Personnellement, je connais peu le personnage des comics. De mémoire, il avait été créé lors de la "Blaxploitation", mouvement culturel des années 70 ayant pour but de mettre plus en avant les personnages afro-américains, Marvel s'y était alors aussi adonné. Ce concept est pleinement repris dans cette série : l'histoire se déroule à Harlem, quartier de Manhattan célèbre pour être le foyer de la culture afro-américaine, donc le concept est assumé. Une chose est sûre, on baigne totalement dans cette culture. L'avantage de chaque série Marvel de Netflix est d'élaborer son univers et d'y instaurer une ambiance unique. En terme de forme, Luke Cage réussit son pari et rend honneur à ce mouvement culturel. Il en ressort deux qualités principales : la musique et la lumière. Même les détracteurs de la série ont salué la qualité de BO : nous sommes servis de tous les genres, du jazz au rap, ce qui contribue à l'immersion. Quant à la lumière, c'est plus subjectif, mais j'ai beaucoup aimé son utilisation, notamment lors des scènes sombres qui sont assez nombreuses dans la série. Le contraste entre les nuances bleues et rouges : une dualité se forme, et cette opposition est tout à fait bienvenue.

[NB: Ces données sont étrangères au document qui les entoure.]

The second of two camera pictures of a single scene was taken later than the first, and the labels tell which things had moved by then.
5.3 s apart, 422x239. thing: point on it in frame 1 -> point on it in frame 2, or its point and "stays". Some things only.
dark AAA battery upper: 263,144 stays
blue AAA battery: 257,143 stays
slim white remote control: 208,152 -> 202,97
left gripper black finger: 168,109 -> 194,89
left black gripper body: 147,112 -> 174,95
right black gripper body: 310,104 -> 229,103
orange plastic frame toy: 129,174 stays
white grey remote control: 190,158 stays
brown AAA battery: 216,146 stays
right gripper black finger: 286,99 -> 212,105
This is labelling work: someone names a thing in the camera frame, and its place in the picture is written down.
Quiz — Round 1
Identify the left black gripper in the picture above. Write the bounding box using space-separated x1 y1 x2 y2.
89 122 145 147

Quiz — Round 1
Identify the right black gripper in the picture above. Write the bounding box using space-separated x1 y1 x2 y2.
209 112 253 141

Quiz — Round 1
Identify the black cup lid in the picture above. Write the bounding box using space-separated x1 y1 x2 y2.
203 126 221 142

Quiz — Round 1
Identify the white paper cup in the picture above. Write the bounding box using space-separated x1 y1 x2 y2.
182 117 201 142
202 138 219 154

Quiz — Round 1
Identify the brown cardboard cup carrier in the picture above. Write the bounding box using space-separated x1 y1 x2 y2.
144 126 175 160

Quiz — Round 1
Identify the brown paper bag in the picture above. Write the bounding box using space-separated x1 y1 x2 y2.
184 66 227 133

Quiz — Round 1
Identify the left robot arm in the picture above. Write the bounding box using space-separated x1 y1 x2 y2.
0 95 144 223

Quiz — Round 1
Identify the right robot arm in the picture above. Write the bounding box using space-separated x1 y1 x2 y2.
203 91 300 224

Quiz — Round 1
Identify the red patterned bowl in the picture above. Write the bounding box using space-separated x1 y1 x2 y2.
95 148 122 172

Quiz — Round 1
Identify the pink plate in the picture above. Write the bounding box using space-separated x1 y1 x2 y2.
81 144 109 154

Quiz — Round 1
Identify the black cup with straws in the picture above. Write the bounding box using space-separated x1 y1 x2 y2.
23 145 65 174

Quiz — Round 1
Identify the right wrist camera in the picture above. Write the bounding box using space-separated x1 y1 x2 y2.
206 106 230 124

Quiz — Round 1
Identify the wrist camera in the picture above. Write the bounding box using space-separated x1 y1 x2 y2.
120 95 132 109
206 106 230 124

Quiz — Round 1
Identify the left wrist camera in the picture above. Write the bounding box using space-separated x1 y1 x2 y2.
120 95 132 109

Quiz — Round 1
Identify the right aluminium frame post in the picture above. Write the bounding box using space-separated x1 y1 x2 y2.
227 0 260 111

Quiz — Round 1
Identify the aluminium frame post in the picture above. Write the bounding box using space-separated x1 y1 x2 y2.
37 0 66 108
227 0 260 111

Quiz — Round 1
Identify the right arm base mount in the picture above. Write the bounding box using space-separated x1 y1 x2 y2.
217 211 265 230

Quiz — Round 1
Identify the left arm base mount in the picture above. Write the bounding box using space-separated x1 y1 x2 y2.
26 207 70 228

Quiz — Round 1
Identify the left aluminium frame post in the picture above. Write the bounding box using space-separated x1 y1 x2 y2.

Une forme aussi soignée permet un visionnage d'autant plus confortable. Pour son contenu, malheureusement, Luke Cage se révèle beaucoup plus inégal. Selon moi, la sincérité du propos et l'efficacité de l'histoire doit primer sur son originalité : en général, renouveler le genre super-héroïque s'avère ardu. Cependant, ce mélange entre des aspects "super-héroïques" et les aspects des séries politco-réalistes de ces quinze dernières années, où on se sent obligés d'insérer des chefs de gang et consorts (armes, drogues, etc...). À cause de cette fusion compatible mais risquée, plusieurs sensations de déjà-vu m'ont gêné lors du visionnage.


Beaucoup de choix scénaristiques sont douteux : ils étaient censés rythmer la série, mais tous les rebondissements ne m'ont pas plu. D'aucuns pensaient que la série accuse de nombreuses lenteurs. A mon humble avis, ce n'est pas le cas. Dès le début, Luke Cage privilégie une ambiance "posée" où l'action n'apparaîtrait qu'aux moments opportuns.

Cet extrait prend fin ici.